TASK DESCRIPTION
All of the data should be repeated exactly; pictures are not part of the copy.

GIVEN INFORMATION
=== Begin Enclosure ===

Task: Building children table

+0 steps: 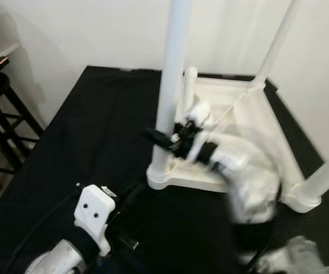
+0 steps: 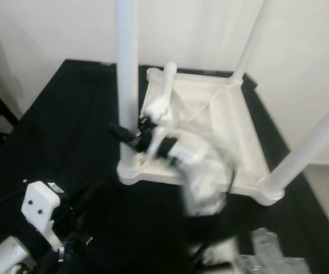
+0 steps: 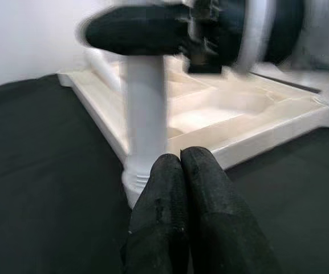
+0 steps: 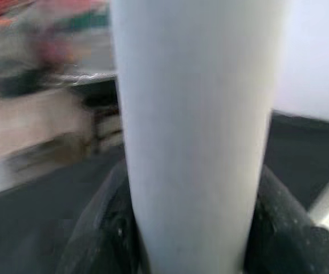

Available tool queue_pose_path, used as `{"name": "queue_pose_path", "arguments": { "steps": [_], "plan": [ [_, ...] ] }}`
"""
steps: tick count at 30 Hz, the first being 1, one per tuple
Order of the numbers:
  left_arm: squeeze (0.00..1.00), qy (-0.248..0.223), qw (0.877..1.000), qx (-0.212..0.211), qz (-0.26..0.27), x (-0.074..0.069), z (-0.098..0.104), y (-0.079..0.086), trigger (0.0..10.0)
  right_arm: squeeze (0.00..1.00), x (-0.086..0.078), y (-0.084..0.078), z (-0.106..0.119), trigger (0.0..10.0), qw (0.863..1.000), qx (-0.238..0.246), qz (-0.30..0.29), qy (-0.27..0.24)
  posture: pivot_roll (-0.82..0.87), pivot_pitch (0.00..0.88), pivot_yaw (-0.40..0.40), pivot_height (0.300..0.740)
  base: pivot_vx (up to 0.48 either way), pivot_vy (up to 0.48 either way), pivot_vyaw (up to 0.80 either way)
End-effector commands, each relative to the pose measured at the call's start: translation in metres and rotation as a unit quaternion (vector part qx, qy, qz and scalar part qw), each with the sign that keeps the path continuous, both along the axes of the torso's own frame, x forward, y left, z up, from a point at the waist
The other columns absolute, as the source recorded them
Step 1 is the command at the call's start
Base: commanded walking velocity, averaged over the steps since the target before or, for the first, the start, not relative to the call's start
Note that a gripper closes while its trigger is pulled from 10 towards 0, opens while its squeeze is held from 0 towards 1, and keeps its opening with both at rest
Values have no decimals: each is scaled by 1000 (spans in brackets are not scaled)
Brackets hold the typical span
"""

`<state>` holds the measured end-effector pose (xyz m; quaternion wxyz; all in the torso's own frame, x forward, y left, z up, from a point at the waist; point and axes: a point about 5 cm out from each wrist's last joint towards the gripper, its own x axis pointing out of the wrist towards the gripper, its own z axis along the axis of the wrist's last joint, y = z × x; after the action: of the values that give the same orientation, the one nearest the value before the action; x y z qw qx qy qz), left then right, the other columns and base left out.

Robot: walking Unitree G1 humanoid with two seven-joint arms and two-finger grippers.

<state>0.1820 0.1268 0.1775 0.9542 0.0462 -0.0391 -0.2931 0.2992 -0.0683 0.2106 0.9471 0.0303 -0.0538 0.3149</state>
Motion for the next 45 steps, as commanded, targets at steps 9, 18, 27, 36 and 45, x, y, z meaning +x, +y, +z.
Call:
{"name": "queue_pose_path", "arguments": {
  "steps": [9, 18, 27, 36, 45],
  "plan": [
    [0, 5, 1000, -3, -11, 6, -5, -3, 10000, 0, -9, 17, -40, 667, 994, -56, 1, 90, 23, 119, -62, 740, 0, 0, 0],
    [0, -4, 1000, -2, -4, 10, -6, -6, 10000, 1000, 7, 11, -5, 10000, 978, -59, 198, 17, 25, 97, -69, 740, 0, 0, 0],
    [0, 0, 1000, -8, -10, 10, -6, -8, 10000, 0, 31, -17, 15, 10000, 920, -142, 364, 0, 39, 94, -73, 740, 0, 0, 0],
    [0, 2, 1000, -11, -9, 7, -7, -10, 10000, 0, 59, -20, 34, 0, 907, -133, 400, 8, 48, 104, -84, 740, 0, 0, 0],
    [0, 3, 1000, -14, -9, 6, -7, -9, 10000, 0, 60, -26, 28, 0, 908, -118, 402, 8, 42, 114, -79, 740, 0, 0, 0]
  ]
}}
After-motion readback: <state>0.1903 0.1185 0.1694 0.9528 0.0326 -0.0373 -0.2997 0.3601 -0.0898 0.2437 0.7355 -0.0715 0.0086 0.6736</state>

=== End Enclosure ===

THE ANSWER
Task: Building children table

+0 steps: 
+0 steps: 
+0 steps: 
+0 steps: 

Available tool queue_pose_path, used as `{"name": "queue_pose_path", "arguments": { "steps": [_], "plan": [ [_, ...] ] }}`
"""
steps: tick count at 30 Hz, the first being 1, one per tuple
Order of the numbers:
  left_arm: squeeze (0.00..1.00), qy (-0.248..0.223), qw (0.877..1.000), qx (-0.212..0.211), qz (-0.26..0.27), x (-0.074..0.069), z (-0.098..0.104), y (-0.079..0.086), trigger (0.0..10.0)
  right_arm: squeeze (0.00..1.00), x (-0.086..0.078), y (-0.084..0.078), z (-0.106..0.119), trigger (0.0..10.0), qw (0.863..1.000), qx (-0.238..0.246), qz (-0.30..0.29), qy (-0.27..0.24)
  posture: pivot_roll (-0.82..0.87), pivot_pitch (0.00..0.88), pivot_yaw (-0.40..0.40), pivot_height (0.300..0.740)
  base: pivot_vx (up to 0.48 either way), pivot_vy (up to 0.48 either way), pivot_vyaw (up to 0.80 either way)
End-effector commands, each relative to the pose measured at the call's start: translation in metres and rotation as a unit quaternion (vector part qx, qy, qz and scalar part qw), each with the sign that keeps the path continuous, both along the axes of the torso's own frame, x forward, y left, z up, from a point at the waist
The other columns absolute, as the source recorded them
Step 1 is the command at the call's start
Base: commanded walking velocity, averaged over the steps since the target before or, for the first, the start, not relative to the call's start
Note that a gripper closes while its trigger is pulled from 10 towards 0, opens while its squeeze is held from 0 towards 1, and keeps its opening with both at rest
Values have no decimals: each is scaled by 1000 (spans in brackets are not scaled)
Brackets hold the typical span
"""

`<state>` holds the measured end-effector pose (xyz m; quaternion wxyz; all in the torso's own frame, x forward, y left, z up, from a point at the waist; point and axes: a point about 5 cm out from each wrist's last joint towards the gripper, its own x axis pointing out of the wrist towards the gripper, its own z axis along the axis of the wrist's last joint, y = z × x; after the action: of the values that give the same orientation, the one nearest the value before the action; x y z qw qx qy qz), left then right, the other columns and base left out.

Robot: walking Unitree G1 humanoid with two seven-joint arms and two-finger grippers.

<state>0.1820 0.1268 0.1775 0.9542 0.0462 -0.0391 -0.2931 0.2992 -0.0683 0.2106 0.9471 0.0303 -0.0538 0.3149</state>
Motion for the next 45 steps, as commanded, targets at steps 9, 18, 27, 36 and 45, x, y, z meaning +x, +y, +z.
Call:
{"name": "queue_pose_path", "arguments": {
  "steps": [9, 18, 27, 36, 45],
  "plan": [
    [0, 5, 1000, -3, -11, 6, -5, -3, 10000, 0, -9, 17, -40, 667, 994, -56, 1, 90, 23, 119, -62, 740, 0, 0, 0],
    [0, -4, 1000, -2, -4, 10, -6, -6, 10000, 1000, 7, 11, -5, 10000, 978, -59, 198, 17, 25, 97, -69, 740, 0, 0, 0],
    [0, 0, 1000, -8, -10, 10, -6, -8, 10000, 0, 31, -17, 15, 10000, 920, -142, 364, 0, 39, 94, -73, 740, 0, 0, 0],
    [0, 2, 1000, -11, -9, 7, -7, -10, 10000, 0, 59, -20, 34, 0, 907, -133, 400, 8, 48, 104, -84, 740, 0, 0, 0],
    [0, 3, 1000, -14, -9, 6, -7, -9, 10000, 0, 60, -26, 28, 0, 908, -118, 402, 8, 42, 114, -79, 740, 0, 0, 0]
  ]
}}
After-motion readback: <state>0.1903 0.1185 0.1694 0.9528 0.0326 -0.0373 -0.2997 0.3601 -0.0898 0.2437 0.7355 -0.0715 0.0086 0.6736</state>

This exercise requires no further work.